Her home is decorated with family photos, mementos, a religious altar with a framed photo of the Sacred Heart on a heavy wood dining table. Oprah was on the flat-screen television. It's an almost unremarkable place. The garage, repurposed into a commodious wardrobe, is the only distinguishing feature. Some of the dresses were custom-made by Duarte and her mother. The latter, whom Duarte calls her best friend, owns Gaby's Illusions, a beauty salon bearing the name of Duarte's show. Duarte's goal is to become a beautician once she retires from performing in her mid-40s.
She relates this while sitting at poolside at her house during a weekend party. While she speaks, a toddler runs past. His mother, Gallo, a butch lesbian in sagging jean shorts and an extra-large polo shirt, urges the child to slow down lest he slip and fall. Camilla Cavalli and Duarte's roommate, her cousin Luis, splashes about in the pool. A young, shirtless man lifts weights. Two young ladies in painted-on polo shirts and hot pants are attempting to push one another into the pool. The adults are drinking beer and eating overcooked, rubbery shrimp. It's a typical weekend scene of food and family.
Food, family, music—perhaps that explains why shows like Duarte's are so popular in Dallas' taquerías. Food is a cultural touchstone for Latinos. Food and family go together like chips and salsa, and where there's food, there's music.

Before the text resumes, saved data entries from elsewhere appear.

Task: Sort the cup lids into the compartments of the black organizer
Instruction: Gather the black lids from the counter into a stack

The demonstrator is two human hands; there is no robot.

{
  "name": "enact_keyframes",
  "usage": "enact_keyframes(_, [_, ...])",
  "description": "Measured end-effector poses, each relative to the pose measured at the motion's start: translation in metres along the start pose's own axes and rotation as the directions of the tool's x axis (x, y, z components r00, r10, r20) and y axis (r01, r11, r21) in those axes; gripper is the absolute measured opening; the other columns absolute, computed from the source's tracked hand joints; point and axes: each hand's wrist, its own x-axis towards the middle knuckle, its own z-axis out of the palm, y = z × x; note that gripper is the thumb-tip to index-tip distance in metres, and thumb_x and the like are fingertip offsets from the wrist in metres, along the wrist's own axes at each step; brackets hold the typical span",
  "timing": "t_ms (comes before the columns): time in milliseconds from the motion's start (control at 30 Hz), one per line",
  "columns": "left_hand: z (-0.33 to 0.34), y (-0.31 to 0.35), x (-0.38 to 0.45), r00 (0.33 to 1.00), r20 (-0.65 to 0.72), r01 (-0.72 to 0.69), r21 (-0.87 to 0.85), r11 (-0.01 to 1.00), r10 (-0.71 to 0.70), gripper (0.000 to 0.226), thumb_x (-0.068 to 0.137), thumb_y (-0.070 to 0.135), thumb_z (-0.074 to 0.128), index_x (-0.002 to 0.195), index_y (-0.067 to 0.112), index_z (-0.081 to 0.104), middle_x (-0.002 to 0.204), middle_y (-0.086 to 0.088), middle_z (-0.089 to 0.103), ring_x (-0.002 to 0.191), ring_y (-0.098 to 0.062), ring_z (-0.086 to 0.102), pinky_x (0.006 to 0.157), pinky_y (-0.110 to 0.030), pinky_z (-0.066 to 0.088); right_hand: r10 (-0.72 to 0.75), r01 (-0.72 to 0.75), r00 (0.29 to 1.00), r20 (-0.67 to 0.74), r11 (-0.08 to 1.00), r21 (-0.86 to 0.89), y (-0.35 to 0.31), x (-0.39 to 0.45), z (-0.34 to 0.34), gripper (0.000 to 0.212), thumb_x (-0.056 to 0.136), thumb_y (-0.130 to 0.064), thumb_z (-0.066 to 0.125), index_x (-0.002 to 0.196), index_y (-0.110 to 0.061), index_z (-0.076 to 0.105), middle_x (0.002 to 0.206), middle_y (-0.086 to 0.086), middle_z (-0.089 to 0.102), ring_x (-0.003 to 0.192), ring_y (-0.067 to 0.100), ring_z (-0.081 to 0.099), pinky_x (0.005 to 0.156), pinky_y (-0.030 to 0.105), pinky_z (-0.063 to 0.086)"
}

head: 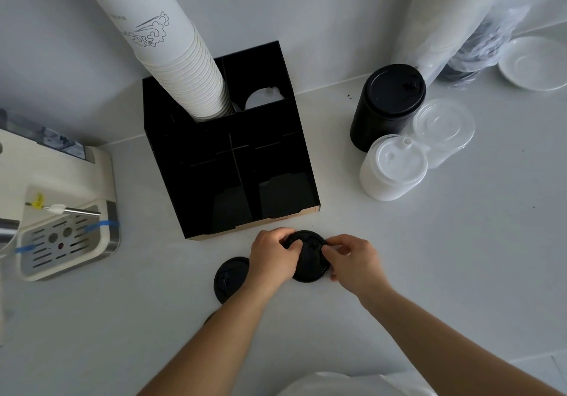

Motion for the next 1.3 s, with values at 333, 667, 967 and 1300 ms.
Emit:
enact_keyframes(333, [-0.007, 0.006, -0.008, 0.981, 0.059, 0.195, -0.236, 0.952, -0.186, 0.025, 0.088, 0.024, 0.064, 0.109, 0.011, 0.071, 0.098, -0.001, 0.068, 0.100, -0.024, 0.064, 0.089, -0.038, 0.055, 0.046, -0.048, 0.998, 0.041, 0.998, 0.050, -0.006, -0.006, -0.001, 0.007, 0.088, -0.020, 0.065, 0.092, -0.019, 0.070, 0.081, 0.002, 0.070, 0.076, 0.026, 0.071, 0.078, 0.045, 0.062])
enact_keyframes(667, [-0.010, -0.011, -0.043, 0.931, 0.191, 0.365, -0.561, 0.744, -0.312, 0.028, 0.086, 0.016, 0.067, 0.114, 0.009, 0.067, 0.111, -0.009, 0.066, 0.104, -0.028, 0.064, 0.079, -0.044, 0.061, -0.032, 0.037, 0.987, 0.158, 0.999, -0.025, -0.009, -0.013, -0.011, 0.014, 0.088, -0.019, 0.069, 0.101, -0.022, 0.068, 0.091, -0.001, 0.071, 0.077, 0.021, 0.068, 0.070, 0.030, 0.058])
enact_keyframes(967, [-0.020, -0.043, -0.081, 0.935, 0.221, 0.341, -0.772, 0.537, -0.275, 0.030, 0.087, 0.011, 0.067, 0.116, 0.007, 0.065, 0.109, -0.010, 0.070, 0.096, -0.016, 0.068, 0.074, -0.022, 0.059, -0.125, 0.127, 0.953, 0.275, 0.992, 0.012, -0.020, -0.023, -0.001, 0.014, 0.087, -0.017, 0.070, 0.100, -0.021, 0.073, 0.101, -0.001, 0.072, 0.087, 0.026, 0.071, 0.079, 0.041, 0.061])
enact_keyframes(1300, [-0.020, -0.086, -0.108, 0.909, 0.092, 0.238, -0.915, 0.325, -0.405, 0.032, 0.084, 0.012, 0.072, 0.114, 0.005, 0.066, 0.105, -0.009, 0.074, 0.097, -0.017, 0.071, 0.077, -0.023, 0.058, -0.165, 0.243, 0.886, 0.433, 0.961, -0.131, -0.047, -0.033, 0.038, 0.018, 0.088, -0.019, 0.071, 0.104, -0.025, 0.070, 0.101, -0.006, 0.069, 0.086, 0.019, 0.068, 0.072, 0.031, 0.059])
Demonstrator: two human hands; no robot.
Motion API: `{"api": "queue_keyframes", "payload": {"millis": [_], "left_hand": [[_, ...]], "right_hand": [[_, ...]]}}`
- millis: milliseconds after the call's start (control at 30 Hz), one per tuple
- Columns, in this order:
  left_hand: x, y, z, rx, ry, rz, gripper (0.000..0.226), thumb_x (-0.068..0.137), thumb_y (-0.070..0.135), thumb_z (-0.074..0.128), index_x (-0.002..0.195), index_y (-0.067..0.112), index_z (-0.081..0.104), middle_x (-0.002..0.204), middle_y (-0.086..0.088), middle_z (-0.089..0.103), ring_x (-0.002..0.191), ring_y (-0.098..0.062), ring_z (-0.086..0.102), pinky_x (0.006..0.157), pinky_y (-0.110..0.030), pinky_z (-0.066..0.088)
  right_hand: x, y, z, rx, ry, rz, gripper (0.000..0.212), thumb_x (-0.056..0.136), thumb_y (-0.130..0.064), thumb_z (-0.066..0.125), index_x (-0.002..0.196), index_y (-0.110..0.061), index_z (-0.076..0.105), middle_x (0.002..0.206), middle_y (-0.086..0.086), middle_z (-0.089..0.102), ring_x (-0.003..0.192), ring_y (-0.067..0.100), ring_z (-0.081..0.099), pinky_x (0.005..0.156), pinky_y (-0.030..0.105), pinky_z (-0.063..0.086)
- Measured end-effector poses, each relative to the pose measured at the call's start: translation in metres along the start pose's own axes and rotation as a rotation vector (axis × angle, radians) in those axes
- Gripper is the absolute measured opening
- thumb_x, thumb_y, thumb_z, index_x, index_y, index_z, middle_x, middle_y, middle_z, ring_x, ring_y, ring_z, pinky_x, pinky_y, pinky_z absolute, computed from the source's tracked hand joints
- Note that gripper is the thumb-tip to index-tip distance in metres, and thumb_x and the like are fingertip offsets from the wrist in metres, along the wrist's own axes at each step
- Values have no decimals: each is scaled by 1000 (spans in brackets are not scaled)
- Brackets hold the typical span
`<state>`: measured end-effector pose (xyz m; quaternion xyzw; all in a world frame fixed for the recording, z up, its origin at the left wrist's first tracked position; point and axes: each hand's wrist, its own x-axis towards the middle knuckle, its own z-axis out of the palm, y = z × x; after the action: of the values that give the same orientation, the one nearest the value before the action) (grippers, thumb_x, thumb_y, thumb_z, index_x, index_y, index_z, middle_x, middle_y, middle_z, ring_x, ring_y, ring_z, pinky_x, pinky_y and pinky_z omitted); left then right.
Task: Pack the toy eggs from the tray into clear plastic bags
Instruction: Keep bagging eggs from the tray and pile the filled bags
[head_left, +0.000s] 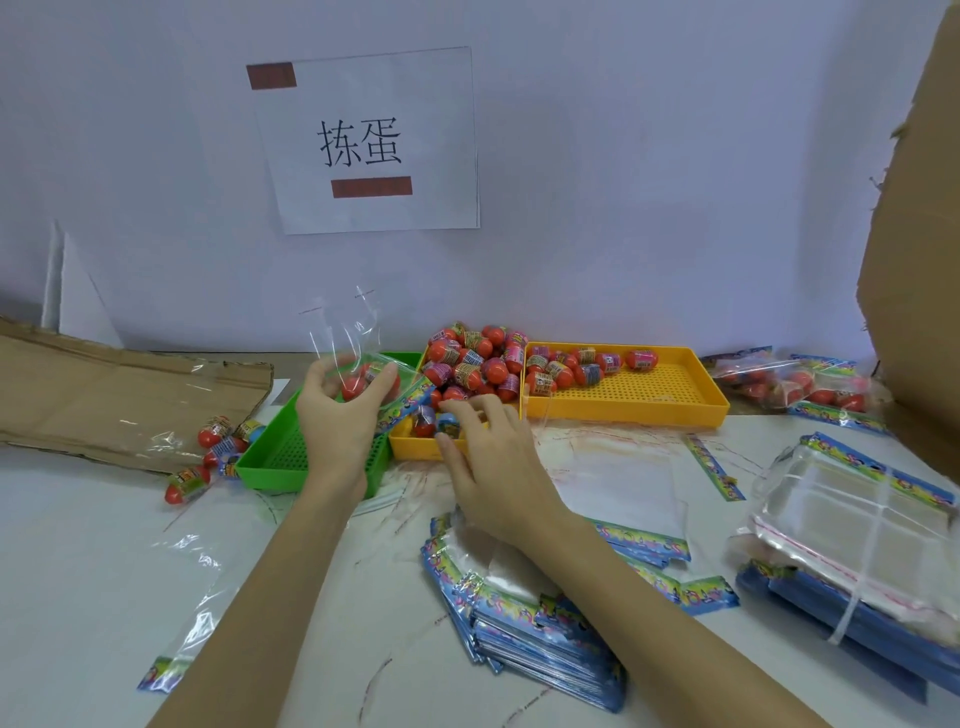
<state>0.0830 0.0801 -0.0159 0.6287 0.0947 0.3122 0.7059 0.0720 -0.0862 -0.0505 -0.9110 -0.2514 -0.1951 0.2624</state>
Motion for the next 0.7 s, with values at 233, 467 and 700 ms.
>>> {"api": "queue_keyframes", "payload": {"millis": [233, 467, 700], "left_hand": [[-1, 2, 0, 10, -60, -38, 41, 83, 15, 89, 118, 18, 66, 94, 1, 77, 80, -11, 78, 65, -21, 61], [-8, 5, 7, 105, -307, -21, 50, 72, 14, 96, 115, 20, 70, 94, -5, 81, 85, -23, 80, 73, -31, 65], [-22, 4, 15, 213, -576, -17, 54, 73, 9, 95, 119, 23, 71, 109, 0, 79, 97, -31, 77, 77, -39, 66]], "right_hand": [[-1, 7, 1, 63, -63, -26, 33, 110, -31, 44, 136, -22, 63, 134, 5, 54, 127, 24, 48, 103, 33, 28], [3, 15, -25, 436, 338, 212, 20, 97, -13, 70, 115, -22, 67, 117, 2, 55, 99, 13, 64, 85, 19, 53], [7, 14, -63, 750, 619, 279, 22, 104, -23, 61, 124, -14, 66, 114, 4, 71, 82, 12, 76, 65, 23, 59]]}}
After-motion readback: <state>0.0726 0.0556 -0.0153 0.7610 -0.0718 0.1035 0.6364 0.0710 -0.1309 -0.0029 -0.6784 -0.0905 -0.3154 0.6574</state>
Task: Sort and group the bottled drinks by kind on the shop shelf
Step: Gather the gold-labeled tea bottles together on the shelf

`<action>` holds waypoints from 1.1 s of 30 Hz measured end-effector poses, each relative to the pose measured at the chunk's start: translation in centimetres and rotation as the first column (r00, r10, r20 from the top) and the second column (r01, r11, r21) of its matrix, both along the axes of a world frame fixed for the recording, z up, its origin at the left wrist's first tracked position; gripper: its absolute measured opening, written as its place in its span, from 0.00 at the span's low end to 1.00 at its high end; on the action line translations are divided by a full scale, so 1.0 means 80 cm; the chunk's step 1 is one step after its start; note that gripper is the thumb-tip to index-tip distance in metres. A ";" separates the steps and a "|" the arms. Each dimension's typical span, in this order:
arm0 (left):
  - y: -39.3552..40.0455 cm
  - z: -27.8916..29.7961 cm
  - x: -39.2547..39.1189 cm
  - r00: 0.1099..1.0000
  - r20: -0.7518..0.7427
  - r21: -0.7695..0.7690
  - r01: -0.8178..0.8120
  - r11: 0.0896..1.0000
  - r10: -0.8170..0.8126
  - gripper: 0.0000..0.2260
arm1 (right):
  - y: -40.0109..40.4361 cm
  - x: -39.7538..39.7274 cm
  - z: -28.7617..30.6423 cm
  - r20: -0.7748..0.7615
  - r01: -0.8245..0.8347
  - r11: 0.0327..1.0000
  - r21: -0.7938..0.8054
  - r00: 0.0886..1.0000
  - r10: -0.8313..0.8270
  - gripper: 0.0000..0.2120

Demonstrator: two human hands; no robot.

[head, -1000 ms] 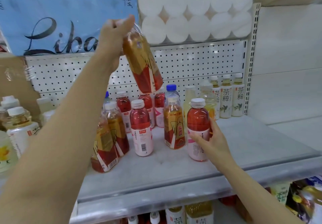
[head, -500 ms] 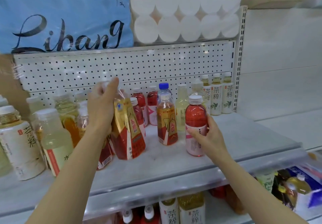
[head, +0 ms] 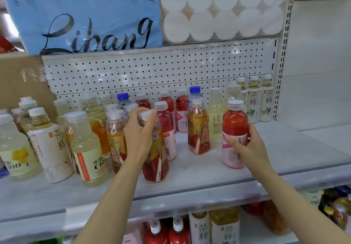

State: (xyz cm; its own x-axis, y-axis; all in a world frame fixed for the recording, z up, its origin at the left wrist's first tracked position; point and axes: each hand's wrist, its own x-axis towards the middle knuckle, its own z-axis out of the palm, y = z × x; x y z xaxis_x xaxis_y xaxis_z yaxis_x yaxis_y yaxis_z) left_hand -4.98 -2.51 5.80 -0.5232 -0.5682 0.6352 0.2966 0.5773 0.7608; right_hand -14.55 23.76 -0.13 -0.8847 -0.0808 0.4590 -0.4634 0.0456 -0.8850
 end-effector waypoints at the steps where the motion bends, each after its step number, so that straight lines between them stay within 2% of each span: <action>1: 0.000 0.000 0.000 1.000 -0.001 0.003 0.007 1.000 -0.007 0.11 | -0.002 0.002 0.001 0.002 -0.010 1.000 -0.006 1.000 0.010 0.29; 7: -0.002 0.000 0.012 0.999 -0.032 0.019 0.028 0.999 -0.028 0.09 | -0.026 0.017 0.000 -0.014 -0.132 0.991 -0.014 0.991 0.132 0.24; 11: -0.010 0.015 0.032 0.995 -0.093 0.059 0.039 0.998 -0.034 0.15 | -0.043 0.018 -0.001 -0.035 -0.156 0.988 0.005 0.987 0.156 0.25; 12: -0.011 0.020 0.037 0.994 -0.103 0.055 0.044 0.998 -0.038 0.14 | -0.045 0.017 0.000 -0.039 -0.157 0.988 0.006 0.987 0.157 0.25; 15: -0.011 0.029 0.047 0.987 -0.141 0.055 0.087 0.995 -0.078 0.06 | -0.041 0.010 -0.001 -0.049 -0.094 0.995 0.021 0.994 0.095 0.26; 19: -0.014 0.021 0.053 0.980 -0.169 0.078 0.120 0.990 -0.106 0.08 | -0.020 0.001 -0.002 -0.057 0.020 0.999 0.043 0.998 -0.017 0.28; 23: 0.006 0.023 0.055 0.970 -0.176 0.141 0.191 0.971 -0.165 0.05 | -0.001 -0.002 0.003 -0.024 0.091 0.989 0.119 0.996 -0.089 0.32; 26: 0.034 0.034 0.056 0.931 -0.205 0.195 0.341 0.920 -0.301 0.14 | 0.001 0.029 0.012 -0.195 0.281 0.952 0.122 0.947 -0.255 0.43; 27: 0.045 0.040 0.055 0.910 -0.217 0.208 0.398 0.893 -0.355 0.16 | -0.002 0.051 0.019 -0.279 0.268 0.961 0.072 0.930 -0.238 0.45; 29: 0.074 0.050 0.045 0.854 -0.237 0.249 0.515 0.820 -0.464 0.19 | -0.020 0.094 0.031 -0.333 -0.017 0.998 0.058 0.942 0.035 0.44; 31: 0.106 0.055 0.026 0.791 -0.250 0.298 0.612 0.733 -0.559 0.21 | -0.041 0.118 0.039 -0.239 -0.285 0.951 0.122 0.921 0.307 0.47; 33: 0.134 0.056 0.005 0.752 -0.195 0.284 0.658 0.698 -0.630 0.20 | -0.047 0.121 0.035 -0.167 -0.300 0.948 0.108 0.935 0.314 0.49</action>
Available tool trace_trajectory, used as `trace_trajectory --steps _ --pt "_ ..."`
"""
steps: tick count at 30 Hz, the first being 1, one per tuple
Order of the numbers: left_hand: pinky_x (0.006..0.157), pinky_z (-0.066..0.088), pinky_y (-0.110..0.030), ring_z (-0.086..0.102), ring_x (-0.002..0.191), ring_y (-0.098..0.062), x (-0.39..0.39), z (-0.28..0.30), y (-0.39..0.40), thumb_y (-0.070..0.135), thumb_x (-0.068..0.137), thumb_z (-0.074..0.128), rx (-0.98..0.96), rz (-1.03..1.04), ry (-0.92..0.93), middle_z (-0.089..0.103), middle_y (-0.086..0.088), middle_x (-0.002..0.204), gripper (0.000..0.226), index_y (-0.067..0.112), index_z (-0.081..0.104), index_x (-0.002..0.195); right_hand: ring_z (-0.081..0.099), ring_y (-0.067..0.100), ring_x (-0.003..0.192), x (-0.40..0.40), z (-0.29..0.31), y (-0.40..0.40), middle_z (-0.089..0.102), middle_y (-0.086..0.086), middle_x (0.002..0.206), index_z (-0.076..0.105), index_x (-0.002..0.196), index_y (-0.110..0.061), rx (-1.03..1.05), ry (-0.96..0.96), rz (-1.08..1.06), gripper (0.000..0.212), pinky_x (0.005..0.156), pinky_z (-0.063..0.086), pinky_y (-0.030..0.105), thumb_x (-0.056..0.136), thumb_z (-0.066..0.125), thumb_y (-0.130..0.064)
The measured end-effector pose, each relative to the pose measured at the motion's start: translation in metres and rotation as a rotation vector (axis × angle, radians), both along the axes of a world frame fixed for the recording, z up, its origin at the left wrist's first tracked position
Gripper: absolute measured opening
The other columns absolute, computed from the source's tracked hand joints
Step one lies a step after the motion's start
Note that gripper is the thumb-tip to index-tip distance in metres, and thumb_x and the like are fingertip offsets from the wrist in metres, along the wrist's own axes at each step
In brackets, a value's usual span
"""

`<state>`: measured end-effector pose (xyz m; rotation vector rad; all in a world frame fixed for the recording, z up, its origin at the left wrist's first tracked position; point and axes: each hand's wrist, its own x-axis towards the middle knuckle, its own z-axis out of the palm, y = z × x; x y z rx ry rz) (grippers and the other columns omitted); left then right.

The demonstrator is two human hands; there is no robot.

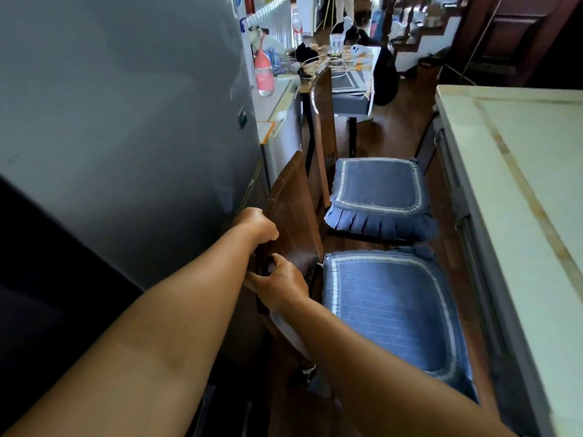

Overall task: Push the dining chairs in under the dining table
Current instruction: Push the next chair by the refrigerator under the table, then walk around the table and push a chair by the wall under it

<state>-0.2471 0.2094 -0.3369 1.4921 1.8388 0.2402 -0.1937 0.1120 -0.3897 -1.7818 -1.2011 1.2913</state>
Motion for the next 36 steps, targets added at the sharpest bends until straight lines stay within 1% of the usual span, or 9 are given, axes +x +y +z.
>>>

And where there's food and music, there's a chance for a small restaurant to make a profit, even if draw isn't always what's on the plate. While the dishes at Los Altos de Jalisco are excellent, El Parral's fare is oily and overpriced—four tacos are $12. But food is not why people come to El Parral. It's the nightly acts that draw the crowds.
Despite the gaudy jokes, nothing particularly seamy appears to be at play at these sleepy restaurants, places where waitresses spend more time watching soap operas than refilling water glasses or running combo platters to tables, most of which sit empty until show time. Once the shows start, what rakes in more money than the food is the beer—beer that is freely given to the performers by working-class men wearing wedding rings.
These shows, raucous as they are, smothered with colorful language and sexual innuendo, are captivating spectacles, made more so when juxtaposed with the banality of the performers' lives.